Jacob era confuso. Max era un tale chiacchierone, allora perché era così riservato quando si trattava di Leszek? Argomento chiuso, pensò Jacob. Quello che aveva bisogno di sapere, di sicuro Max gliel’avrebbe spiegato a tempo debito. Continuarono a camminare per un po’ e presto Max riprese a parlare.
«Devi essere determinato, Jacob», esordì.
«Cosa vorresti dire?», chiese lui.
«Che devi essere determinato se vuoi sopravvivere in questo posto», continuò Max.
«Lo sono».
«No, non è vero».
«Sì invece».
«No, Jacob, non lo sei», ripeté Max. «Se lo fossi, mangeresti tutto quello che vedi. Berresti tutto, tranne l’acqua delle docce. Mangeresti quel che puoi, ogni volta, qualunque cosa ti danno. Capisci?».
Jacob annuì.
«Io sono determinato», continuò Max. «Leszek vede del potenziale in te. Non capisco perché. Gli ho chiesto: “Perché Weisz ti piace tanto? Cosa ci vedi di tanto speciale in lui?”, e lui non ha risposto. Di te non dice niente, e sa che non mi dirai niente neppure tu perché non parli mai. Ma conosce delle cose su di te. Ecco perché ti ha scelto e credimi, è un tipo molto schizzinoso. Sta costruendo qualcosa, Jacob, qualcosa di molto interessante. Non posso ancora dirti niente. Mi ha fatto giurare di stare zitto. E per me non è facile, come sai, perché io sono il figlio di un rabbino. Sono un chiacchierone. Però ho dato a Leszek la mia parola e per me è una cosa sacra. Comunque, se continuerai a fare il tuo lavoro e a tenerti fuori dai guai, renderà partecipe anche te. Me lo sento. Ha dei piani per te. Per entrambi, credo. Ecco perché ci ha accoppiati. Quindi dobbiamo guardarci le spalle l’un l’altro. Prenderci cura l’uno dell’altro. Io sono qui solo da quattro mesi, eppure ho visto morire quasi tutti i compagni del mio blocco. Alcuni di dissenteria, altri di fame. Altri, be’, lo sai. Non ce la facevano più e sono corsi verso la recinzione. E per qualche ragione Leszek ha individuato me, mi ha visto lavorare, mi ha visto sopravvivere, ha ritenuto che potessi cavarmela, nonostante lo trovasse sorprendente per il figlio di un rabbino. Pensa che la maggior parte di noi ragazzi della yeshivah siamo dei mollaccioni e forse ha ragione. Però ha detto che in me ha visto qualcosa. Quindi a gennaio mi ha prelevato dal distaccamento delle costruzioni dove lavoravo, spaccandomi la schiena per tutto l’inverno nelle condizioni più miserevoli che puoi immaginare. Stavamo costruendo un nuovo crematorio sotto le tempeste di neve, faceva un freddo cane, sul serio. Solo due uomini della mia divisione non sono morti. Hanno continuato a rimpiazzare i defunti e anche i nuovi continuavano a morire. Poi però, dal nulla, Leszek mi ha tirato fuori da lì. Mi ha fatto riassegnare al Canada. Ha iniziato a darmi da mangiare e… be’, sono sopravvissuto».
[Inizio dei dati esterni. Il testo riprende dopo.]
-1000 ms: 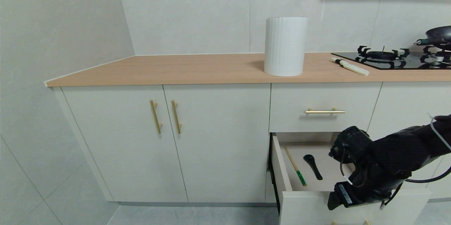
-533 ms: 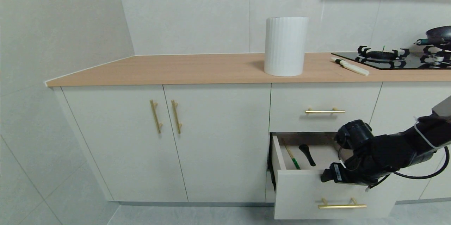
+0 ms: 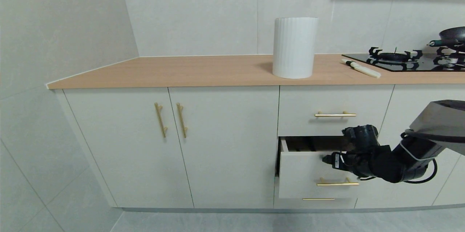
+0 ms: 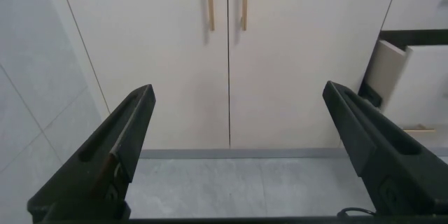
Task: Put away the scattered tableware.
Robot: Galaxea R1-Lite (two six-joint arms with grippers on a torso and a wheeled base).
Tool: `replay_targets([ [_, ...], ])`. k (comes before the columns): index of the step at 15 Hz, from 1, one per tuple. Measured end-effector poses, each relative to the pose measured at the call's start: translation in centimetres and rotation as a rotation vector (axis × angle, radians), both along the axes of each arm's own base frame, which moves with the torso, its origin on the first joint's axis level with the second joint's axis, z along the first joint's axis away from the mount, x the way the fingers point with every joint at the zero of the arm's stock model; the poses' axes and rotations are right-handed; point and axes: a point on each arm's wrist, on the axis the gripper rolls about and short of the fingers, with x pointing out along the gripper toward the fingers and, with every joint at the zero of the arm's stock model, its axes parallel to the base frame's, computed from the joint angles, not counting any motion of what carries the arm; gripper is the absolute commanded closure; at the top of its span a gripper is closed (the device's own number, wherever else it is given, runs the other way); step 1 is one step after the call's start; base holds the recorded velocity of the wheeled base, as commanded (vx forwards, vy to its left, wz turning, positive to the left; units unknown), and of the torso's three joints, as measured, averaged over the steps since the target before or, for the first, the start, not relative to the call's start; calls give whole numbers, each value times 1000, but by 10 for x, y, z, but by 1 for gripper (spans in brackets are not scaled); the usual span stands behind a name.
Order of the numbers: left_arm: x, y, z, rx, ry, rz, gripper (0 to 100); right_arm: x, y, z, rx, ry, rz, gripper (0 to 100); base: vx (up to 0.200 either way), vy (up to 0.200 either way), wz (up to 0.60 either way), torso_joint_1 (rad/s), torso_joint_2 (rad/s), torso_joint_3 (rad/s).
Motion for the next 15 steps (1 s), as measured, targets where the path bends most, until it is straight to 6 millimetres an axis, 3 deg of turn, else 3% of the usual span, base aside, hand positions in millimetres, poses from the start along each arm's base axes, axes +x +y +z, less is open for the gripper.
replay_targets([
  [7, 0, 0, 0, 0, 0, 0, 0, 28, 1, -31, 16, -130, -151, 0, 0, 0, 0, 0, 0, 0],
  [15, 0, 0, 0, 0, -1, 0, 0, 50, -5, -40, 88, -173, -231, 0, 0, 0, 0, 0, 0, 0],
])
Max all’improvviso si fece silenzioso. Jacob pensò alle parole dell’amico mentre continuavano a camminare oltre l’ingresso del campo. Per la prima volta Jacob notò la scritta in ferro battuto sopra la porta che bloccava la strada che arrivava ad Auschwitz. ARBEIT MACHT FREI: il lavoro rende liberi. In un campo di lavoro, dove la prospettiva di vita andava dagli otto minuti alle otto settimane, pensò Jacob, lo slogan dei nazisti non era ironico, era crudele.
«Comunque, non fare qualcosa di stupido che rovini tutto, Jacob», disse Max, la voce più tranquilla e rassegnata del solito. «Non commettere sciocchezze e chi lo sa? Forse sopravvivrai. Forse sopravvivremo entrambi».